Neptune as observed by Voyager 2 during its flyby in 1989.

Credit: NASA / JPL.  
 
Neptune, the outermost planet of the solar system, has only been visited by one spacecraft, Voyager 2, which zoomed past in 1989 and is now on its way to interstellar space. The Voyager 2 dataset was incredibly rich, but raised more questions than answers. One of the biggest puzzles is that Neptune’s rotation axis is tilted relative to the Sun, its magnetic axis is not at all aligned with its rotation and its magnetic field environment has a lopsided shape.

Team member Dr Adam Masters, a planetary scientist at Imperial, commented: “Imagine taking the Earth, tipping it over diagonally, and then moving its magnetic north pole to central Europe, and you start to get a sense of what Neptune is like. The planet’s unique magnetic field is still very poorly understood, and our new modelling represents a big leap forward.”

Understanding Neptune is important because it challenges our basic understanding of how the magnetic fields of planets and exoplanets can behave, and the lessons learned modelling Neptune can also be applied to understand how the Earth’s magnetic field affects space weather.

Although new missions to Neptune have been proposed, none are likely to arrive for many decades. So for now, the only way to better understand how the planet works is through computer simulations. In a new example of interdisciplinary research at Imperial College London, the space and atmospheric physics group and the plasma physics group have been working together to address this challenge.

Prof Jerry Chittenden of the plasma physics group worked with Dr Jonathan Eastwood, a lecturer in the space and atmospheric physics group, and PhD student Lars Mejnertsen. The scientists took simulations designed to understand plasma experiments in laboratories on Earth and applied them to space environments. Plasma, the gaseous ‘fourth state’ of matter consisting of electrically charged particles, is commonly found in space, albeit in highly rarefied amounts, and this causes planetary magnetic fields to form structures in space known as magnetospheres.
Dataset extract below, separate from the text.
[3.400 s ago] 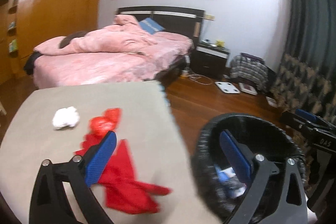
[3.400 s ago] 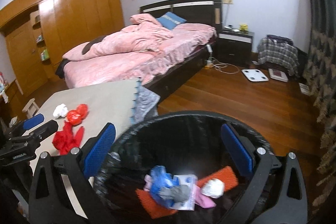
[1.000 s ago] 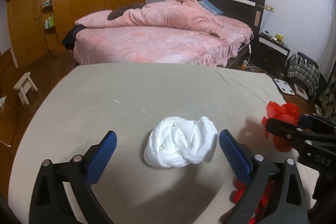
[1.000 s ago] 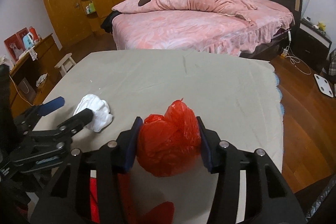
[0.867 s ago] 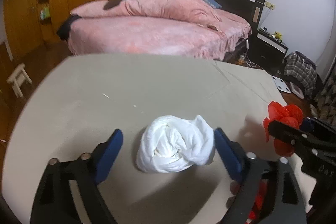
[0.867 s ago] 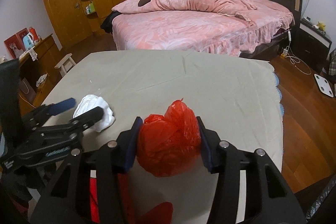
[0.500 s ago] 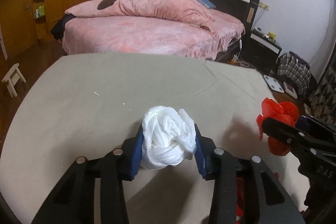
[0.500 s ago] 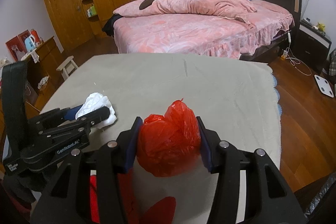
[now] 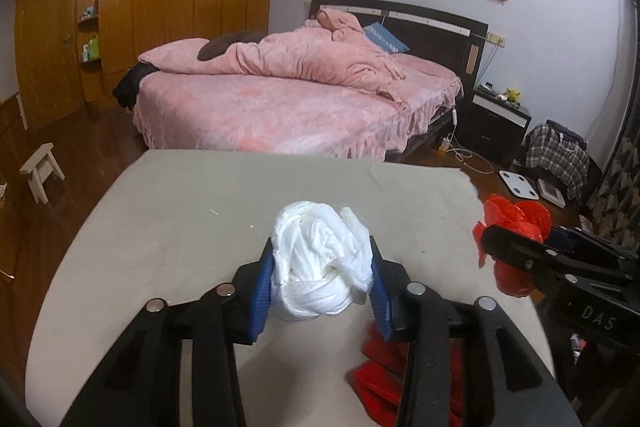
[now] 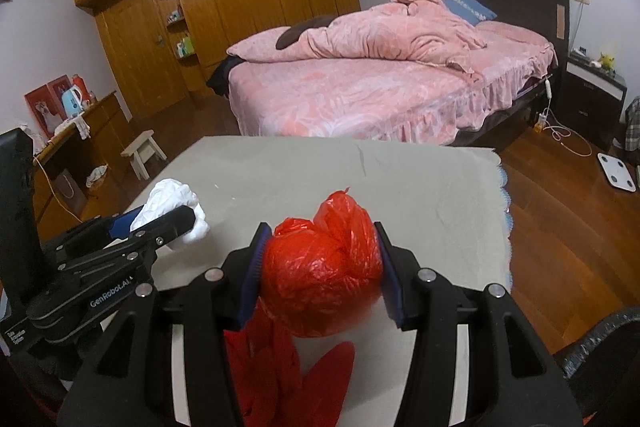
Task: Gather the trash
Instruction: 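Lift the white cloth and red bag and carry both toward the trash bin, then lower the white cloth and red bag over the trash bin and open both tools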
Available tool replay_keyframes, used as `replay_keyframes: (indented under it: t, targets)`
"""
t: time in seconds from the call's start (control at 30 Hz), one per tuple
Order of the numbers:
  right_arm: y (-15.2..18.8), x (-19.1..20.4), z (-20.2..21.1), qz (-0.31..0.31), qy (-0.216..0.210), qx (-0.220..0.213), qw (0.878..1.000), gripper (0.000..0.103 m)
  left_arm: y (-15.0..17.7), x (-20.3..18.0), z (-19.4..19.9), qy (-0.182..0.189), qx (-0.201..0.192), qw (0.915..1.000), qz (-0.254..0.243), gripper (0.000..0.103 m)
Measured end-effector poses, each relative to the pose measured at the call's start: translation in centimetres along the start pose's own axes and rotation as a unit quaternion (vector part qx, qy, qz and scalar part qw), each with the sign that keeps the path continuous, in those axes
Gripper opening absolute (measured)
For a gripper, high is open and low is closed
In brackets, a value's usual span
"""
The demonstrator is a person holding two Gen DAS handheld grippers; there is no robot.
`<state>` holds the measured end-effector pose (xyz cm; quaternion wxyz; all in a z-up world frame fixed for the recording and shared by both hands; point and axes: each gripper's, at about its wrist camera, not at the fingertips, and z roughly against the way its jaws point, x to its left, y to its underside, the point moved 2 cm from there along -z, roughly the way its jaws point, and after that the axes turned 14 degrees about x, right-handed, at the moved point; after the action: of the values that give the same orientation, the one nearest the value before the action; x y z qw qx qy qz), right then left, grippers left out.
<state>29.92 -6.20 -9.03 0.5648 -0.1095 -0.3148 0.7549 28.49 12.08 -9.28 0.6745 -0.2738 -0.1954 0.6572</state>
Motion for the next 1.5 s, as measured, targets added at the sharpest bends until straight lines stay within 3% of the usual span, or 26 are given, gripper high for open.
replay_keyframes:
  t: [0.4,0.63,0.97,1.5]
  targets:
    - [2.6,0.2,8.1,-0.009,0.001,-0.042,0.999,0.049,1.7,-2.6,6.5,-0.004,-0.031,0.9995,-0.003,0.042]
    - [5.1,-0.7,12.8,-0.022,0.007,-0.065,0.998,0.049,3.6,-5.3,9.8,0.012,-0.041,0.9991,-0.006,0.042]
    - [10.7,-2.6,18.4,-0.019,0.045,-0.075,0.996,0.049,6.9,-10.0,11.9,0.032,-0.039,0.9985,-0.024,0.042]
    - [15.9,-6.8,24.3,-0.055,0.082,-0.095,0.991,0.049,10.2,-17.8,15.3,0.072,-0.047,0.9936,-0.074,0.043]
Modelling an entire planet needs a vast simulation, so the team turned to the Science and Technology Facilities Council’sDiRAC supercomputer. DiRAC’s ability to use hundreds or even thousands of processors in parallel was crucial to vastly speeding up the calculations.
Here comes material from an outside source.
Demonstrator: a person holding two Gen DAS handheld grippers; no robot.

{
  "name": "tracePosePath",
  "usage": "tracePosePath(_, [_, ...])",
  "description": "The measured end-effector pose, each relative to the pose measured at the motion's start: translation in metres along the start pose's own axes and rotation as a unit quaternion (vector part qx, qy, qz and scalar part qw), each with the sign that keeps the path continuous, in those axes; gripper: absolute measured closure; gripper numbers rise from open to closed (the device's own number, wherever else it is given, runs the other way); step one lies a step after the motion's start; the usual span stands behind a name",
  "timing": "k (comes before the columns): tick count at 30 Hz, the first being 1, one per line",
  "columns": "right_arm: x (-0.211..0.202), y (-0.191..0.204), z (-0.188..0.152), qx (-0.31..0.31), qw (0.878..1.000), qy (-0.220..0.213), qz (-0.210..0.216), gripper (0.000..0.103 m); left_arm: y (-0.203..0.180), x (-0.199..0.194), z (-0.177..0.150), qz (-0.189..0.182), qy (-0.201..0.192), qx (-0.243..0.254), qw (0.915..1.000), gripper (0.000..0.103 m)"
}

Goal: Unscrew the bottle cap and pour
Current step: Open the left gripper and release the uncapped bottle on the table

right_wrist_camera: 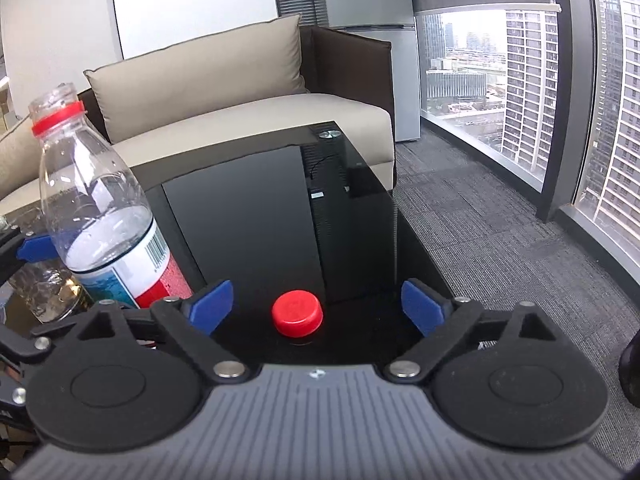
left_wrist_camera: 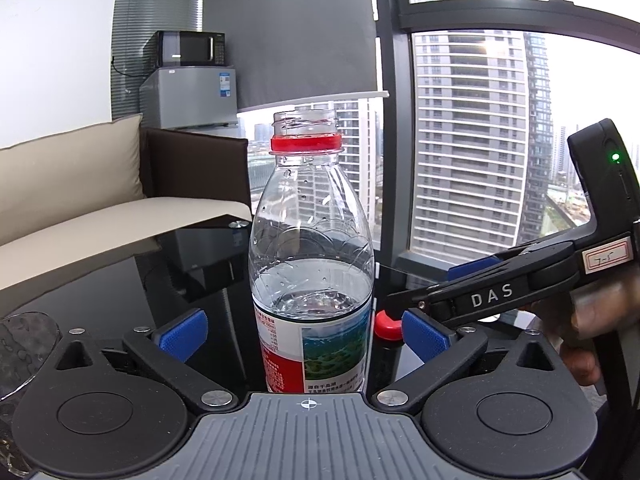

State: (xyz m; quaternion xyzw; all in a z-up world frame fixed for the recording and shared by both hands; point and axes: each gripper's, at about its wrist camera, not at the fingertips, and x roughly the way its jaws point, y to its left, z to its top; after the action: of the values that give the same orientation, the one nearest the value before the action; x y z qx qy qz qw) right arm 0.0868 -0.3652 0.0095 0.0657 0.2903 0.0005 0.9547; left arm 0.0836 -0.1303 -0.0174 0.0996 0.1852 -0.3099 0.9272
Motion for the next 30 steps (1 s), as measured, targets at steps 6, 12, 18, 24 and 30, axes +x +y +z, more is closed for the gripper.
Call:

The results show that Neptune’s magnetic field is constantly rotating and changing, and has revealed that the structure is quite different to the cartoons that were inferred from the original Voyager 2 measurements. Dr Masters commented: “Magnetic fields are tricky to understand, even when they are in simple systems. But Neptune is particularly badly behaved. Its odd properties challenge our basic ideas on how magnetospheres work.”
 

A snapshot of Neptune’s magnetic field from the movie

. Credit: Lars Mejnertsen, Imperial College London. 
 
“Modelling a whole planet is no easy task. But supercomputers now make it possible and the new simulations explain a lot of what Voyager saw all those years ago. For example, we can now see how the solar wind (the stream of electrically charged particles from the Sun) enters and circulates around Neptune’s magnetic field. The combination of the dramatic planetary rotation and this circulation pattern is why Voyager 2 found a ‘lopsided’ magnetosphere.”

A movie showing how the configuration of the magnetic field changes with time during 1.5 days on Neptune. The colour corresponds to the strength of the magnetic field. Neptune itself is the sphere centred on the donut-shaped ‘inner magnetosphere’ (bottom left) and the magnetic field lines streaming away from the planet to the right correspond to the ‘magnetotail’. 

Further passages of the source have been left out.